# SWF VS. TAJIMA Training support quality



## REaD THREAD (Sep 20, 2008)

Hi All,
Ok I'v narrowed it down to a Tajima or SWF. Tajima is a tad more expensive. I walked away with a feeling that tajima's training for digitizing software was a little better. I'm not sure why and I may be wrong. Both of those companies offices are of equal distance away from me. Any suggestions regarding experiance with Training support quality?
 Buying expensive equipment is mind numbing, every one is the industry leader.


----------



## COEDS (Oct 4, 2006)

I like the SWF machines and support staff. I will say ,I think the best software is the wilcom. I'm not sure if either of them use this software. I think you will get equal training from either company. .... JB


----------



## plan b (Feb 21, 2007)

I do know that SWF is a top notch company,, and the other thing that most people don't know is that it is a one family ownership although they have a few companies,, I didn't know this until I talked to John Coleman on of the family members , so family owned and operated can't see were you can go wrong.


----------



## deChez (Nov 10, 2007)

Depends upon which distributor you're buying your SWF from. I've heard that SWF EAST provides good service. But, I'm here to tell you that Mesa Distributors (the west coast distributor for SWF) has possibly the most useless customer service department I've ever dealt with. Both machine and software support are nearly impossible to reach, and when you do finally get someone on the phone, they are rude, and horribly incompetent.


----------



## COEDS (Oct 4, 2006)

I have only dealt with SWF EAST. I have heard the same thing about MESA. .... JB


----------



## plan b (Feb 21, 2007)

I am sorry for not explaining east and west.


----------



## SunEmbroidery (Oct 18, 2007)

My final choice was between Tajima and SWF and at the last moment I decided to go with Tajima because the machine seemed better.
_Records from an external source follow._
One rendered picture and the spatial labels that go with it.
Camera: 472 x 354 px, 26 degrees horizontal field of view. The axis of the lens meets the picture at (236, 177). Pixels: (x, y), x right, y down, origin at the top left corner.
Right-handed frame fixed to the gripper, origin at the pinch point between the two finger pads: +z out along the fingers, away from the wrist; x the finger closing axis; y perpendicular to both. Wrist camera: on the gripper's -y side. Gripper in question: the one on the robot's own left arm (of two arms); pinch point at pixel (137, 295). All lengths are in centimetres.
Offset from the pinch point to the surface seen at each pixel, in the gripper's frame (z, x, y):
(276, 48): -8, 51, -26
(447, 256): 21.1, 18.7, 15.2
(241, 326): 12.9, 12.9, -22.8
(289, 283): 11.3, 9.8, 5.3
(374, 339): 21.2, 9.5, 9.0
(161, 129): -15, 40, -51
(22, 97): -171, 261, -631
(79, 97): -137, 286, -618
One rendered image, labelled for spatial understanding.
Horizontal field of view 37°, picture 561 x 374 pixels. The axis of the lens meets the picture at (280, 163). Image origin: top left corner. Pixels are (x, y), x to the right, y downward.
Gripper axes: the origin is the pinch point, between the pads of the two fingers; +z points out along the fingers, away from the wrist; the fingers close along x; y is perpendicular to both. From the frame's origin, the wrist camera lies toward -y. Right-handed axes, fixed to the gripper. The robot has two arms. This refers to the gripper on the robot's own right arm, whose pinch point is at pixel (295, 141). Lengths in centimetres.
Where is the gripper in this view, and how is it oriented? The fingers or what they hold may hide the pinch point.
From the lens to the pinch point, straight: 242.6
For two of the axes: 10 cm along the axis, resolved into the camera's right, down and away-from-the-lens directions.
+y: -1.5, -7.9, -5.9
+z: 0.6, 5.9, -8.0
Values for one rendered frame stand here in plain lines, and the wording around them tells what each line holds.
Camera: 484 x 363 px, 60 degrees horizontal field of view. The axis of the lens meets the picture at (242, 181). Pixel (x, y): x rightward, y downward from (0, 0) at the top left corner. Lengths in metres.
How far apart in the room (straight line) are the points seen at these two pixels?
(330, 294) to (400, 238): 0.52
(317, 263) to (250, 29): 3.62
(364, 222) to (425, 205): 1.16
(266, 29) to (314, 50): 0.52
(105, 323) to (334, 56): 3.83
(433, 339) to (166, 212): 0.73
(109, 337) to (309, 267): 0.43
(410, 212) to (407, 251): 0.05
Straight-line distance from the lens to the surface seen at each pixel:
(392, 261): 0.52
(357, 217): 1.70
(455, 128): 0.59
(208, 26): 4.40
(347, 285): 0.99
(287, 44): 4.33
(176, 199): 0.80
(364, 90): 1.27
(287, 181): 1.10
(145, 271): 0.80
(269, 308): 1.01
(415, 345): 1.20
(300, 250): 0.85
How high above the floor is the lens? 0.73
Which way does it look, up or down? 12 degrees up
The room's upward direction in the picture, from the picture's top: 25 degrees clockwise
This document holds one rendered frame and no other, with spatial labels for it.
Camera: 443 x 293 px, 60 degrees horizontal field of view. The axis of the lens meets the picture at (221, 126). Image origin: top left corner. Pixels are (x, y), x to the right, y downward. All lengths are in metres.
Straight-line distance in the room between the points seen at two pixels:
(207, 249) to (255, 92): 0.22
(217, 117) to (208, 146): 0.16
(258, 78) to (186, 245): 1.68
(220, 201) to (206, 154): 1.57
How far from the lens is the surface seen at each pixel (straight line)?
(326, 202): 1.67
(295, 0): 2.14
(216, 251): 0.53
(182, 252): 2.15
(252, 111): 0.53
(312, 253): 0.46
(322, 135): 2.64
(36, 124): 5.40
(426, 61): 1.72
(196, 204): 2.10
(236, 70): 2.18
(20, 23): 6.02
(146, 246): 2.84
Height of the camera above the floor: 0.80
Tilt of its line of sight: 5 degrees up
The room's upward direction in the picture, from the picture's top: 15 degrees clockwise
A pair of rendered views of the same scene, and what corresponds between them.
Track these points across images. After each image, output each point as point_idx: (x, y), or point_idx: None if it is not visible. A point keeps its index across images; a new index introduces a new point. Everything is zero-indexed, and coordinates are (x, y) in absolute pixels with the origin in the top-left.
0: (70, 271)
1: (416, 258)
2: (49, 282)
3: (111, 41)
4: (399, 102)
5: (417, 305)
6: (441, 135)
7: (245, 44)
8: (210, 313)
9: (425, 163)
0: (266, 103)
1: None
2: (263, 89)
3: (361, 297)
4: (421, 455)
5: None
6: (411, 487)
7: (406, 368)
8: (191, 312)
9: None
I did attend training at SWF East in NJ and it was very good. At the time I was told that I could come back for as much training as I needed which I thought was an excellent offer. I did receive one-on-one software training from Hirsch (Pulse software) which was very good. Although I haven't called much, phone/email support for Pulse has been good. There is also Pulse List, an email support list where you can post questions and receive answers like you do in this forum. Phone support for machine tech issues has also been good although I haven't called much because I haven't needed too. There is a SWF users group in Yahoo groups which would be helpful if you decide to go with SWF. Although many consider Wilcom to be the best embroidery software, Pulse ranks 1# for others. The important thing is that you know how to do what you want to do and its fairly easy to accomplish that.


----------



## sandollar (Dec 7, 2007)

I've owned a Tajima for three years and I always had some sort of problems ( not large ones) the tech in a box was just not what you would expect. Called a third party tech and the timing was off just enough to cause the problems. Now my neo just sews and sews and sews......


----------



## REaD THREAD (Sep 20, 2008)

Thanks for the Info Mike and Jennifer. Did the Tajima training teach you to digitize at all?


----------



## SunEmbroidery (Oct 18, 2007)

Yes, I did learn the basics of digitizing. Its been a few years but when I started training was in two parts. The first part discussed the basics and editing. If you purchased digitizing software (Illustrator or above) you could attend the second part of training which discussed digitizing. 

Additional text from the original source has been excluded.